**Exercise directions**
Print the data exactly as written, but leave out each picture.

++++ Dataset extract ++++

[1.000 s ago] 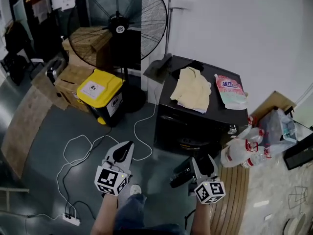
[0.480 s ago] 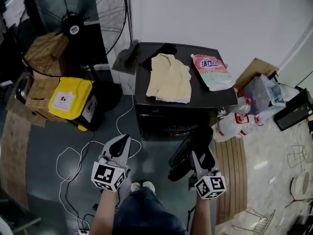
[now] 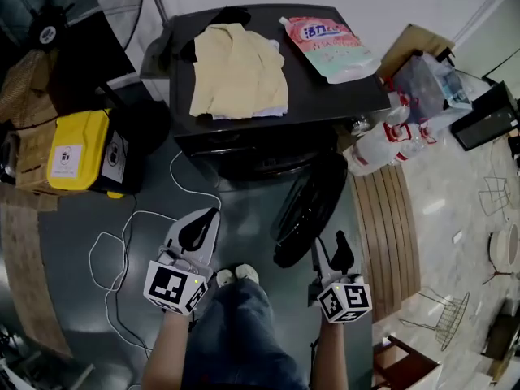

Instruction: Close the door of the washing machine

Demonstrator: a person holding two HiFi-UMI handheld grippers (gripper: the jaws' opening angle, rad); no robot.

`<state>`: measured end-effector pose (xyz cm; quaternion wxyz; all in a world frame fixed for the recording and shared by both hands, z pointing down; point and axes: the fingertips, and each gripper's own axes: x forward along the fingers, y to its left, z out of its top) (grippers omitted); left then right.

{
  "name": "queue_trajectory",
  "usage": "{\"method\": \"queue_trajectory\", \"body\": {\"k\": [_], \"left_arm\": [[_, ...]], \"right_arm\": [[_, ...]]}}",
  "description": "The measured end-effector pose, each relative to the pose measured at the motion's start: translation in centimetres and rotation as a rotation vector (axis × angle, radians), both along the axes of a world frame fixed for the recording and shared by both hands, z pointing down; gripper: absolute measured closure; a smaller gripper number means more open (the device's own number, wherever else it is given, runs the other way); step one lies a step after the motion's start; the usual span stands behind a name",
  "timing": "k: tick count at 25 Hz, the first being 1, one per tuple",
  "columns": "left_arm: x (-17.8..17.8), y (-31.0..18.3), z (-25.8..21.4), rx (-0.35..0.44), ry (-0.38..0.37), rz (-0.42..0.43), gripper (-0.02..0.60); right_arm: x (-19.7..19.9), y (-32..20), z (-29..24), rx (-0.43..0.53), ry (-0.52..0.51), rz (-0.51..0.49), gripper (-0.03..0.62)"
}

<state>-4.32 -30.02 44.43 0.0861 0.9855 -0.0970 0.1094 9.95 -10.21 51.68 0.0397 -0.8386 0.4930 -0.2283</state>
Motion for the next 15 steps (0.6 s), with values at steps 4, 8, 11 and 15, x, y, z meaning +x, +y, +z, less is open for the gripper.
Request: {"method": "queue_trajectory", "body": {"k": [4, 8, 11, 15], "left_arm": [[1.3, 1.6, 5.7, -0.018, -0.016, 0.039, 0.581], [1.5, 3.0, 11.4, -0.031, -0.028, 0.056, 0.581], [1.1, 3.7, 14.5, -0.048, -0.039, 0.058, 0.581], [0.5, 4.2, 16.7, -0.060, -0.053, 0.060, 0.581]], "right_arm": [[-2.1, 2.4, 7.8, -0.053, -0.071, 0.042, 0.330], [-5.2, 4.4, 15.4, -0.104, -0.132, 0.095, 0.332], [-7.1, 5.3, 19.7, -0.152, -0.163, 0.129, 0.346], [-7.7, 5.2, 23.0, -0.198, -0.173, 0.164, 0.385]]}}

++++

**Reply to the task**
[1.000 s ago] 
[0.480 s ago] 
[now] 

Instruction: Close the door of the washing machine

Demonstrator: a person holding two HiFi-UMI handheld grippers (gripper: the jaws' opening angle, rad); no robot.

`<state>`: measured end-effector pose (xyz cm; quaternion wxyz; all in a world frame fixed for the recording and shared by both hands, z pointing down; point and axes: the fingertips, and each gripper's own axes: x forward along the fingers, y to its left, z out of its top) (grippers omitted); left then right.

{
  "name": "queue_trajectory",
  "usage": "{\"method\": \"queue_trajectory\", \"body\": {\"k\": [_], \"left_arm\": [[_, ...]], \"right_arm\": [[_, ...]]}}",
  "description": "The measured end-effector pose, each relative to the pose measured at the motion's start: translation in centimetres and rotation as a rotation vector (axis × angle, radians), both along the axes of a world frame fixed for the recording and shared by both hands, z pointing down; gripper: absolute measured closure; a smaller gripper number means more open (the device's own number, wherever else it is given, runs the other way); step one lies a step after the motion's start; the usual span stands behind a name",
  "timing": "k: tick count at 25 Hz, the first being 1, one per tuple",
  "columns": "left_arm: x (-17.8..17.8), y (-31.0..18.3), z (-25.8..21.4), rx (-0.35..0.44), ry (-0.38..0.37), rz (-0.42..0.43), gripper (-0.02..0.60); right_arm: x (-19.7..19.9), y (-32..20), z (-29..24), rx (-0.43..0.53), ry (-0.52..0.51), rz (-0.51..0.49), gripper (-0.03..0.62)"
}

<state>-4.32 -30.02 44.43 0.0861 0.9855 -0.0970 0.1094 9.95 -10.21 51.68 0.0397 -0.8386 0.4930 -0.2283</state>
Motion for the next 15 steps (0.6 s), with values at steps 4, 8, 11 and 15, x, y, z meaning +x, +y, +z, less is open for the gripper.
Request: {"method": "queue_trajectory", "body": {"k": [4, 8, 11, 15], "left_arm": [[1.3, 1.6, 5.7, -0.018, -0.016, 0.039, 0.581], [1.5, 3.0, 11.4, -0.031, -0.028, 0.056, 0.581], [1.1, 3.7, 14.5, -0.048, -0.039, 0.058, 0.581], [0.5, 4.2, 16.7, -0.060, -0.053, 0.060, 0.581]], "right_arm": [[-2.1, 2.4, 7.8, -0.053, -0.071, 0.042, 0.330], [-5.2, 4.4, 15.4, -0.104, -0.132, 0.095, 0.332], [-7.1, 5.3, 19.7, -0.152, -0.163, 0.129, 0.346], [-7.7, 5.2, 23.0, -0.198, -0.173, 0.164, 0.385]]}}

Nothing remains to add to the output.